[comp.software-eng] CASE and Development Env. Tools Survey Summary

dph@lanl.gov (David Huelsbeck) (07/19/88)

A few weeks ago I posted a request for information about CASE tools and
other program development environment thingies.  Responses were heavily
weighted on the side of "let me know what you find out".  So here is
what I found out.

	It was suggested that I attend the 3rd Symposium on Software
	Development Environments (SIGSOFT/SIGPLAN), to be held in
	Boston this November.  I've made a request for registration
	materials and I hope to be there.

	A fairly broad survey of commercial tools was disappointing.
	It seemed that about 75+% of the commercial tools were those
	cute little MacDraw(tm?) type things for design automation.
	I guess that's OK if that's what you're into but I have serious
	doubts about their usefulness to us.  (For some interesting 
	comments on the usefulness of such tools see: 
	_Automating_Software:_proceed_with_caution_, IEEE Spectrum, July '88)

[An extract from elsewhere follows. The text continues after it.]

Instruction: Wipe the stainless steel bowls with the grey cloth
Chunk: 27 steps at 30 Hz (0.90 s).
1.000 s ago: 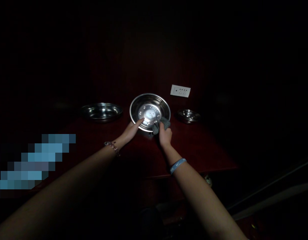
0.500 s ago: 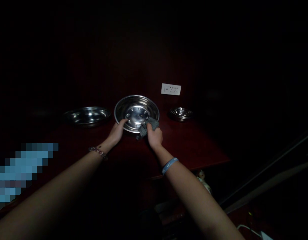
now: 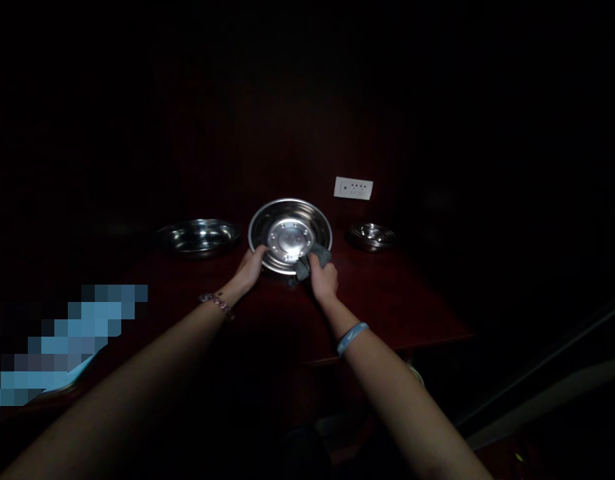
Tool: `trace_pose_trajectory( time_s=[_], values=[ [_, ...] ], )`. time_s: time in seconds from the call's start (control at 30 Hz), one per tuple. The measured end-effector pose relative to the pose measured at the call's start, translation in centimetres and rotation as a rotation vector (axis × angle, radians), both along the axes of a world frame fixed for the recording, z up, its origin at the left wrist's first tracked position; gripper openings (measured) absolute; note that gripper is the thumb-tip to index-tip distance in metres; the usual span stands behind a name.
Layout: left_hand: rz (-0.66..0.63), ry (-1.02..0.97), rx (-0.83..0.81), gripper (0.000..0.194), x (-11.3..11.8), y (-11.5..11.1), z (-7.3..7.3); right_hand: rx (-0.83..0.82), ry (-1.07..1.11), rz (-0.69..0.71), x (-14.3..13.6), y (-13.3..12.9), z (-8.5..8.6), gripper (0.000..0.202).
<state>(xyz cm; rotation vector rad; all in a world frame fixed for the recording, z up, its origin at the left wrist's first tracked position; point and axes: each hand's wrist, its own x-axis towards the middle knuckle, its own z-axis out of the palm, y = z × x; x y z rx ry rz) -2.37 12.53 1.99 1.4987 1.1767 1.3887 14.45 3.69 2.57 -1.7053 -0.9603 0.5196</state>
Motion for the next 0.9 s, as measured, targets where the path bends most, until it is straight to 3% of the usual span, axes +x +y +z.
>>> trace_pose_trajectory(
  time_s=[0.2, 0.43, 0.53, 0.7, 0.8, 0.9],
  values=[
    [-0.072, -0.044, -0.016, 0.029, -0.9, -1.0, 0.9, 0.053, 0.031, -0.026, 0.4, 0.3, -0.3, 0.046],
    [-0.141, -0.016, 0.064, 0.034, 0.0, -2.6, 0.9, 0.255, 0.082, 0.051, 0.6, 0.9, -1.2, 0.045],
    [-0.041, -0.114, 0.138, 0.041, 0.8, -2.8, 0.7, 0.236, 0.057, 0.060, 0.5, 1.1, -1.7, 0.045],
    [-0.140, -0.157, 0.158, 0.056, 2.3, -3.5, 0.3, 0.201, 0.077, 0.022, 0.6, 1.2, -2.2, 0.051],
    [-0.167, -0.156, 0.169, 0.051, 2.9, -4.0, 0.1, 0.218, 0.127, 0.041, 0.6, 1.3, -2.3, 0.057],
    [-0.100, -0.207, 0.100, 0.038, 2.6, -3.8, 0.0, 0.182, 0.119, 0.091, 0.6, 1.5, -2.4, 0.058]
  ],
)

	We did find a few commercial tools that looked interesting.
	These all fell into what the IEEE article referred to as
	"Implementation" or "Support" phase tools.  The one draw back
	to these was that for the most part they supported languages
	we are not especially concerned with. (i.e. languages other
	than Fortran)  We did find one commercially available set of
	tools for Fortran that we were genuinely interested in.  It
	turned out that someone else here had already made plans to
	buy this package.  So I guess we'll be getting a first hand 
	look at it.  

In retrospect, none of the above ought to be a big revelation.  I imagine
that plenty of you are reading this and saying "Well, what'd they expect
anyway?"  I can only answer that by saying that I didn't really know what
to expect.  That's exactly why we did this survey.  

However, some good did come of it.  I went ahead and did some more book 
work to augment this survey.  I ran across an NBS Special Publication
titled Software Development Tools.  This was an '81 or '82 publication
I think. (Sorry not to have the exact reference.)  This included quite
a few references to "public domain", Fortran oriented tools.  We're now
looking into the possibility of modifying one of these to meet our own 
specialized needs. (i.e. non-standard Fortran)

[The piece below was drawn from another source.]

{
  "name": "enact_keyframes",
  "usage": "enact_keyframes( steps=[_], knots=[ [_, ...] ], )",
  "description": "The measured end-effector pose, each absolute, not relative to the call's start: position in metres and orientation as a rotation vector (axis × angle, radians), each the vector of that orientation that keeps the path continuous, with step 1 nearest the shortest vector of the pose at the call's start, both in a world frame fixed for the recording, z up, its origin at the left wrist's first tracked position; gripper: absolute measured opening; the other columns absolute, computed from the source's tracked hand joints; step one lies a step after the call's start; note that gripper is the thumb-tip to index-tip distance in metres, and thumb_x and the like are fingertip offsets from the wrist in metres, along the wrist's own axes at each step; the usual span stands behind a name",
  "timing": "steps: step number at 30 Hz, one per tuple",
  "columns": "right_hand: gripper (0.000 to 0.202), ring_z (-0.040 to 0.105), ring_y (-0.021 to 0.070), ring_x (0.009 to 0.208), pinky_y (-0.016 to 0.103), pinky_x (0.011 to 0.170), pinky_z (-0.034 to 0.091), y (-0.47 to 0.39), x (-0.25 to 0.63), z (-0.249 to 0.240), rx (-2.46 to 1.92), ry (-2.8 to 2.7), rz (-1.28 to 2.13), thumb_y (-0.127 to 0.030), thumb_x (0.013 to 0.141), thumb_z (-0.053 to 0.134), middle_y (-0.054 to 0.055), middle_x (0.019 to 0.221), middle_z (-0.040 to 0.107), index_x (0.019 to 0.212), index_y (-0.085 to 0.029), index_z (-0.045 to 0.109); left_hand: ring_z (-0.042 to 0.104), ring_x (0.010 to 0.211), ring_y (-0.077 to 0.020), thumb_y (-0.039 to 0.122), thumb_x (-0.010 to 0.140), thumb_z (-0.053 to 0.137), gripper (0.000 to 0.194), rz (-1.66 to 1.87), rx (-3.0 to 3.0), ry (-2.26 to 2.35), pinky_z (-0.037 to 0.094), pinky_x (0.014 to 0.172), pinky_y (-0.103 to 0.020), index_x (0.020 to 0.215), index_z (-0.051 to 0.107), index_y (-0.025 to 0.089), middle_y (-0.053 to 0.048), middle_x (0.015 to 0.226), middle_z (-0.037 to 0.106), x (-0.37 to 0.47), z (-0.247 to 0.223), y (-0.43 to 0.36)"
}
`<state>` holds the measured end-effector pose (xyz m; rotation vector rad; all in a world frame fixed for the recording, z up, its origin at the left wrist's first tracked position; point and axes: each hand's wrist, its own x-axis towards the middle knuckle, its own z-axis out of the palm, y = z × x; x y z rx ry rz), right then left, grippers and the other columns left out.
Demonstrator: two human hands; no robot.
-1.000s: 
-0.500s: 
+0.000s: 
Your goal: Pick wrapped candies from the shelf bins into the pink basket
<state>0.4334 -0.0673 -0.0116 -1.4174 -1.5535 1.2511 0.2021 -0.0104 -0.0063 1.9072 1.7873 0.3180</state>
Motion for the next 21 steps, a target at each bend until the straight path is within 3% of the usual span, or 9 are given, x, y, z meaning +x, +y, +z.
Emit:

This is something I think vendors should take note of.  Outside of the 
Unix/C and Ada camps how many people actually adhere to standards strictly
enough to make using a tool directed toward some ANSI language feasible?
It may be a symptom of my both limited and unusual experience in this area
but it seems to me that most vendors offer extensions and most users use them.
It strikes me that a vendor that offered a set of implementation/support
phase tools directed at a particular brand of Fortran or whatever could 
make a killing.  I would think that as long as the user interface was
slick, the tool did not constrain the users too much (i.e. would work on
existing codes, it didn't require the use of some special CASE methodology),
and it provided a few basic analysis features a market would be almost
guaranteed.

Are there people providing such flavor specific tools?  Is it just that our
particular flavor is so uncommon that no one provides tools for it? 

Are there any tools vendors out there that would care to comment?


Thanks to those who responded.  I hope this is of interest to some of you.